EUは29日、医薬品規制を担当するヨーロッパ医薬品庁が販売を認めるよう勧告したことを受け、アストラゼネカのワクチンを正式承認しました。
ただ、アストラゼネカは、EU域内にある工場で製造に遅れが出たことを理由に、EUに供給できるワクチンが当初の計画を大幅に下回ると通告していて、EUは「契約違反だ」と反発しています。さらにEUは29日、契約書を公表し、アストラゼネカに対し、順調に供給が進むイギリスでの製造分をEUに回し、補てんするよう求めました。EUはまた、加盟国で製造するワクチンをEUの許可なしに域外に輸出できなくする事実上の対抗措置も発表しました。

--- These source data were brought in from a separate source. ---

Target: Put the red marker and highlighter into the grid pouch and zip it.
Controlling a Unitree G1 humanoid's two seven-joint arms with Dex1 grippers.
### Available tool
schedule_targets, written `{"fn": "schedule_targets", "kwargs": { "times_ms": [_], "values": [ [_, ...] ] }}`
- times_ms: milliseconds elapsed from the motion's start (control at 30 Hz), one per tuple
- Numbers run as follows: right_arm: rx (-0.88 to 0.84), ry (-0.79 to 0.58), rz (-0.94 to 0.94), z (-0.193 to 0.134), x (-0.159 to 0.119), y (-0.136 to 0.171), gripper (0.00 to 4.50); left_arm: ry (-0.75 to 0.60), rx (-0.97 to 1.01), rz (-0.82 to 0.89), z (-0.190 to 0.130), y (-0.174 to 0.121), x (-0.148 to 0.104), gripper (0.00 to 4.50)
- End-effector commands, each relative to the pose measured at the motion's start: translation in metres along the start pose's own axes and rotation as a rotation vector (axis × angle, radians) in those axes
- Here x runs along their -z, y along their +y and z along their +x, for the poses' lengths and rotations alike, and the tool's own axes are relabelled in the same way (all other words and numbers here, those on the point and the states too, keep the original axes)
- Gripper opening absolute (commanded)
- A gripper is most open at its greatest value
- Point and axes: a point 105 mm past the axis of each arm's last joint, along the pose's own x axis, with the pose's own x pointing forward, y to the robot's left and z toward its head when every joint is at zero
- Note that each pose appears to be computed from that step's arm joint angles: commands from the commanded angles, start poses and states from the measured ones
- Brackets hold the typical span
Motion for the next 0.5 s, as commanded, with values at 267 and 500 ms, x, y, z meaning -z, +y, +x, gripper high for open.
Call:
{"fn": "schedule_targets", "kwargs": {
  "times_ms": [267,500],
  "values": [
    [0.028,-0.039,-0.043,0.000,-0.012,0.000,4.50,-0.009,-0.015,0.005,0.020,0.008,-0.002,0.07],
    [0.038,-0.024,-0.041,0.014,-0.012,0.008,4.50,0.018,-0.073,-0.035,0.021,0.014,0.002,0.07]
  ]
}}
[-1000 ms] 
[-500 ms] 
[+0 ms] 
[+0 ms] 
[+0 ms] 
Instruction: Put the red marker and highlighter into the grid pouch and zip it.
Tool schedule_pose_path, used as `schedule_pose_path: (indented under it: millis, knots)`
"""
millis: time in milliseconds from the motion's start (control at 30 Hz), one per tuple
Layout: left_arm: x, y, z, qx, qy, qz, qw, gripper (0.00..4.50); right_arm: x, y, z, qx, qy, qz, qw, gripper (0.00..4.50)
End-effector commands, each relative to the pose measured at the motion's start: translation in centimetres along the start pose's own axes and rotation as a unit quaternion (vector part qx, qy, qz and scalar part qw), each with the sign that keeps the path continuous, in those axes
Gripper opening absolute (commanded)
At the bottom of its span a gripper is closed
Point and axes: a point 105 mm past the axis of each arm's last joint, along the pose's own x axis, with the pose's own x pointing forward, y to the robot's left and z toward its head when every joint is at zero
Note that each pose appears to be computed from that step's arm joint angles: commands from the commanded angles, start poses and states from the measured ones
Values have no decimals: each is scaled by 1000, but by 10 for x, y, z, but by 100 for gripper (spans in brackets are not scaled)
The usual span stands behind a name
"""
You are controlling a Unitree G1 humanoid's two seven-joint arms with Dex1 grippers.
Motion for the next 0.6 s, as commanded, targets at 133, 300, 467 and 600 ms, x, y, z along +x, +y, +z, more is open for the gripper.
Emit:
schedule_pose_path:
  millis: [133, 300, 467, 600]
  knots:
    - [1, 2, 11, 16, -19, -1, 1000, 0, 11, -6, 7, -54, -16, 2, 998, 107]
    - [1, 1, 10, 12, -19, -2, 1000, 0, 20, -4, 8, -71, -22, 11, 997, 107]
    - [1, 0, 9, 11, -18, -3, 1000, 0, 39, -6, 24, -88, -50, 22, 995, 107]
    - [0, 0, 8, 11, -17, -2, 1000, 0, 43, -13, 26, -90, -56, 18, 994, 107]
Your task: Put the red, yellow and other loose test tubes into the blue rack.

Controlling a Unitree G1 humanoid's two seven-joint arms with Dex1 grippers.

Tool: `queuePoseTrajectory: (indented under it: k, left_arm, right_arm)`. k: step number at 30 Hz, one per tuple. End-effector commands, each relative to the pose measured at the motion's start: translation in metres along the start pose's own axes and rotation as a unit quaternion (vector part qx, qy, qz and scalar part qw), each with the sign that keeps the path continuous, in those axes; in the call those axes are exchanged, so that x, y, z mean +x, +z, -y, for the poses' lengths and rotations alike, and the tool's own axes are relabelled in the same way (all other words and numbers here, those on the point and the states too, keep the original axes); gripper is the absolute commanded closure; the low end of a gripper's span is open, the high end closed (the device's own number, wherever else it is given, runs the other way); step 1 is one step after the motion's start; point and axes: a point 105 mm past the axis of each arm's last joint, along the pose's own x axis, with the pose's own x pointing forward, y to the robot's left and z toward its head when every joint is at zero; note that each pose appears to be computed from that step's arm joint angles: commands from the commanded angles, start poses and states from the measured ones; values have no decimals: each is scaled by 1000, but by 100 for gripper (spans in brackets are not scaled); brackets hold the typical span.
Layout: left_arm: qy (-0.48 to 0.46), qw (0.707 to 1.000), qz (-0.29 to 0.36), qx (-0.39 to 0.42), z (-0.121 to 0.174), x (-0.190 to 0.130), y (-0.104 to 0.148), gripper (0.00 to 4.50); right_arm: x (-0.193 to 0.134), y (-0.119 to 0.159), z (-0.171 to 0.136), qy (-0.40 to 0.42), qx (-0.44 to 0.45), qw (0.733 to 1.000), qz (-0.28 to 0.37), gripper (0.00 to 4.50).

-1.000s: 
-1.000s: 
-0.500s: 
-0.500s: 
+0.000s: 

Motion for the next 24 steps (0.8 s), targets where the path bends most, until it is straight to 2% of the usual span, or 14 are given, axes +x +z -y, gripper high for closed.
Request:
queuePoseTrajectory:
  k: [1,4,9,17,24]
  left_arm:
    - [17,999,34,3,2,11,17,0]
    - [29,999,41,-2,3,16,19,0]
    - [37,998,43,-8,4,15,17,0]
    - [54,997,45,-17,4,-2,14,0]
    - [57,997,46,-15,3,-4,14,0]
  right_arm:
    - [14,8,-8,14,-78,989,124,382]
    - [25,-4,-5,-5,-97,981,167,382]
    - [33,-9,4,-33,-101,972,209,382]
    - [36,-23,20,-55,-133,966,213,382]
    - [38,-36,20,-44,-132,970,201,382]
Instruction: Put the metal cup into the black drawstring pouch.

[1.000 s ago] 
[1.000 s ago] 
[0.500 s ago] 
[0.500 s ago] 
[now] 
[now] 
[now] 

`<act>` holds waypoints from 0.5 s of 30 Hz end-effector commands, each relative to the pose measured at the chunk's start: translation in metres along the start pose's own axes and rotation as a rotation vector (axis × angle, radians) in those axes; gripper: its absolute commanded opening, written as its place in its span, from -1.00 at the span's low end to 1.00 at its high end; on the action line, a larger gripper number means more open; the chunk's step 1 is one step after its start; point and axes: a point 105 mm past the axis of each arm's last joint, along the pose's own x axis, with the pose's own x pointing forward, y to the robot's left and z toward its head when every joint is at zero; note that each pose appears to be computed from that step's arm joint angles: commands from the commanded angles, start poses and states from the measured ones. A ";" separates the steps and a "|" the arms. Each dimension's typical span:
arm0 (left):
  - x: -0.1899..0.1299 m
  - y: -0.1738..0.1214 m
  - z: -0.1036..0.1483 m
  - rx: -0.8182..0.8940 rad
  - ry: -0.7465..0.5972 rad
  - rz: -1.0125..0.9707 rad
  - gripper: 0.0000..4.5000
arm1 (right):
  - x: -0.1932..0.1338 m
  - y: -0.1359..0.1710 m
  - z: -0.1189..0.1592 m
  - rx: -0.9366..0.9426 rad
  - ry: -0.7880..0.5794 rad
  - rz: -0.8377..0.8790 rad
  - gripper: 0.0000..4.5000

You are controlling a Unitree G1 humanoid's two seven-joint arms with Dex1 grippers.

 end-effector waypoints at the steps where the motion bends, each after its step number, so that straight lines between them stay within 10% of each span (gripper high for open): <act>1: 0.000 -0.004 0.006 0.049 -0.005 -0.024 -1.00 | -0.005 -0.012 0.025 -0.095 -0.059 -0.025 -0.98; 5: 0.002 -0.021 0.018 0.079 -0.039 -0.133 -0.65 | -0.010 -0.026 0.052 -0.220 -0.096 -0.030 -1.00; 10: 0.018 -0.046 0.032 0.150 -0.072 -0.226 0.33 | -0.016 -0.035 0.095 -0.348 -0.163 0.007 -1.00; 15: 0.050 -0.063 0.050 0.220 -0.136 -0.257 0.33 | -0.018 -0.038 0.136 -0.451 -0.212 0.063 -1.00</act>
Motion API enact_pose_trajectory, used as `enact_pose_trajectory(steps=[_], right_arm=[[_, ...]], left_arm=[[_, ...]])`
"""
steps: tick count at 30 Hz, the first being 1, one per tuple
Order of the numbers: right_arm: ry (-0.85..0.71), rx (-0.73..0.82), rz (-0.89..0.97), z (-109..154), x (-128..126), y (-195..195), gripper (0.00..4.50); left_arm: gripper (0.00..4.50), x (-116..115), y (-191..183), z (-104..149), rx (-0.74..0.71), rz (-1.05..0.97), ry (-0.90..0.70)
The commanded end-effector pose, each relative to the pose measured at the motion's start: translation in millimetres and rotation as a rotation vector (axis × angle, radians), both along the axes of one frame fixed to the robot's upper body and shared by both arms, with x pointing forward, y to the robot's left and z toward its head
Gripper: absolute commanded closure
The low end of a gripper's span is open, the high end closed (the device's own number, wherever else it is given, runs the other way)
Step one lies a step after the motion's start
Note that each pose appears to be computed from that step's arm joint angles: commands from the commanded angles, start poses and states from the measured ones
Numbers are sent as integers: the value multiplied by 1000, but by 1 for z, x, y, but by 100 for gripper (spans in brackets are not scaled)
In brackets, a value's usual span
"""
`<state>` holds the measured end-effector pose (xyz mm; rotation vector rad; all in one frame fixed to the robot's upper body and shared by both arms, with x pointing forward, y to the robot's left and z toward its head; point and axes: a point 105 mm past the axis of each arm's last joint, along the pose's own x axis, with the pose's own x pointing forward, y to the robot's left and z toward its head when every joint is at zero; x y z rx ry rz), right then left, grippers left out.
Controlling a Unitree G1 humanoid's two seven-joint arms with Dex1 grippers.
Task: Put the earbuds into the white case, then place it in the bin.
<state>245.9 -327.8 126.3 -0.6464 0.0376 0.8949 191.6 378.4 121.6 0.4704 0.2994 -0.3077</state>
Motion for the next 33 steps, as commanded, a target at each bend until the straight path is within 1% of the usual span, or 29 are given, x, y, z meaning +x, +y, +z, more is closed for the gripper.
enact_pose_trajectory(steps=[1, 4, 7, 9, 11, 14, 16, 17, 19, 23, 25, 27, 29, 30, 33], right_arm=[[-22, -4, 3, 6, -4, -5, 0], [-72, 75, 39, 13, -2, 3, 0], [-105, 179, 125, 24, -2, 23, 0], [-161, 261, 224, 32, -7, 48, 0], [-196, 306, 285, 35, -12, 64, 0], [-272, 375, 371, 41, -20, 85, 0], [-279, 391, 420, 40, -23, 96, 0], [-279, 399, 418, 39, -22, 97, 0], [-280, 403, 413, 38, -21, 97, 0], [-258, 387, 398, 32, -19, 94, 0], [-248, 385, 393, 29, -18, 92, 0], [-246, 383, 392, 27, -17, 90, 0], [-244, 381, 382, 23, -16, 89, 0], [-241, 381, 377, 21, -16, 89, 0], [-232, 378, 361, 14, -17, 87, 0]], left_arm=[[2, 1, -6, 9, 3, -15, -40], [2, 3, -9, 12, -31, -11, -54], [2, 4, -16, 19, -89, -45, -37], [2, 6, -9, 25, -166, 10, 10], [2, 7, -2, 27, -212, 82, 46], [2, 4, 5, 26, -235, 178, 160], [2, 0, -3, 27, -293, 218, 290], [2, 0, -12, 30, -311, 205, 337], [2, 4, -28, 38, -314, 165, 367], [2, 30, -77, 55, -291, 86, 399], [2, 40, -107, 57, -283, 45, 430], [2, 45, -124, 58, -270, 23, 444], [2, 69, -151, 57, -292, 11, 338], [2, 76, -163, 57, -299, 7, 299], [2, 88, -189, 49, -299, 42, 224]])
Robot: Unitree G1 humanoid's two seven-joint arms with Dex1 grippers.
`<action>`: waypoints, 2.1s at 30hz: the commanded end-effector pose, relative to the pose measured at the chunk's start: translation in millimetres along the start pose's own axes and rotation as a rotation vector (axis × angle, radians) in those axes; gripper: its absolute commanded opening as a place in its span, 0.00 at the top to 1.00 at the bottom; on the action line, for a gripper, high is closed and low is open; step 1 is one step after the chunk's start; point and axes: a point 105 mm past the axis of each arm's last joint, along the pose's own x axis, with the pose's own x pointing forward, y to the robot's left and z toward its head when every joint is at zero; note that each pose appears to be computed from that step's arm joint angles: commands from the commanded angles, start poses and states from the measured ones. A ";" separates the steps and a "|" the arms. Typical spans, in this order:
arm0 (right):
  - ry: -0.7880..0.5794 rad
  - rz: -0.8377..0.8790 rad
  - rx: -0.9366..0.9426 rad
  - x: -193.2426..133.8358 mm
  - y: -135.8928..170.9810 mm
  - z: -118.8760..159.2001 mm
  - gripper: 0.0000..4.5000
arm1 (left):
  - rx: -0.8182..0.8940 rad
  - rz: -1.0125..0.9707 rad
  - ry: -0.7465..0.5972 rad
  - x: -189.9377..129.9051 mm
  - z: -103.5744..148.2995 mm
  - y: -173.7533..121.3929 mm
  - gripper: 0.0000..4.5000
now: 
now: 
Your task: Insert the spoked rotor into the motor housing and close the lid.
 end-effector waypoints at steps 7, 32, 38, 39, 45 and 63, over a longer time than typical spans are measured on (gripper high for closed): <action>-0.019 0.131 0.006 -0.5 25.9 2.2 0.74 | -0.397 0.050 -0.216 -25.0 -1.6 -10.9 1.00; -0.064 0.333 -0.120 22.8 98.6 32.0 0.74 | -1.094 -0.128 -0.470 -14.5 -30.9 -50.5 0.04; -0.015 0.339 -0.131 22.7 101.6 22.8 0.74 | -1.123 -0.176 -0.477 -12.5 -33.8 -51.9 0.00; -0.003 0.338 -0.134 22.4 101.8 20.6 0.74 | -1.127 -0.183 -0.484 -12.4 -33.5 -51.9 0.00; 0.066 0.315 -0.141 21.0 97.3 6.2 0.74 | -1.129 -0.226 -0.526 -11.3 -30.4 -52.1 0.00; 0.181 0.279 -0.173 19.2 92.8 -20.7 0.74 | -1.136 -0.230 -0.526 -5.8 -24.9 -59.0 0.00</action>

激化するワクチンの争奪戦について、WHO(=世界保健機関)のテドロス事務局長は「自滅的」だと批判しました。
テドロス事務局長「“ワクチンナショナリズム”は短期的な政治目的達成には役立つかもしれないが、それは近くしか見ておらず、自滅的だ」
さらに、争奪戦によって、「モラルの欠如」や「パンデミックの継続」、「世界経済の回復の遅れ」といった3つの問題が生じるとして、各国に協力を呼びかけました。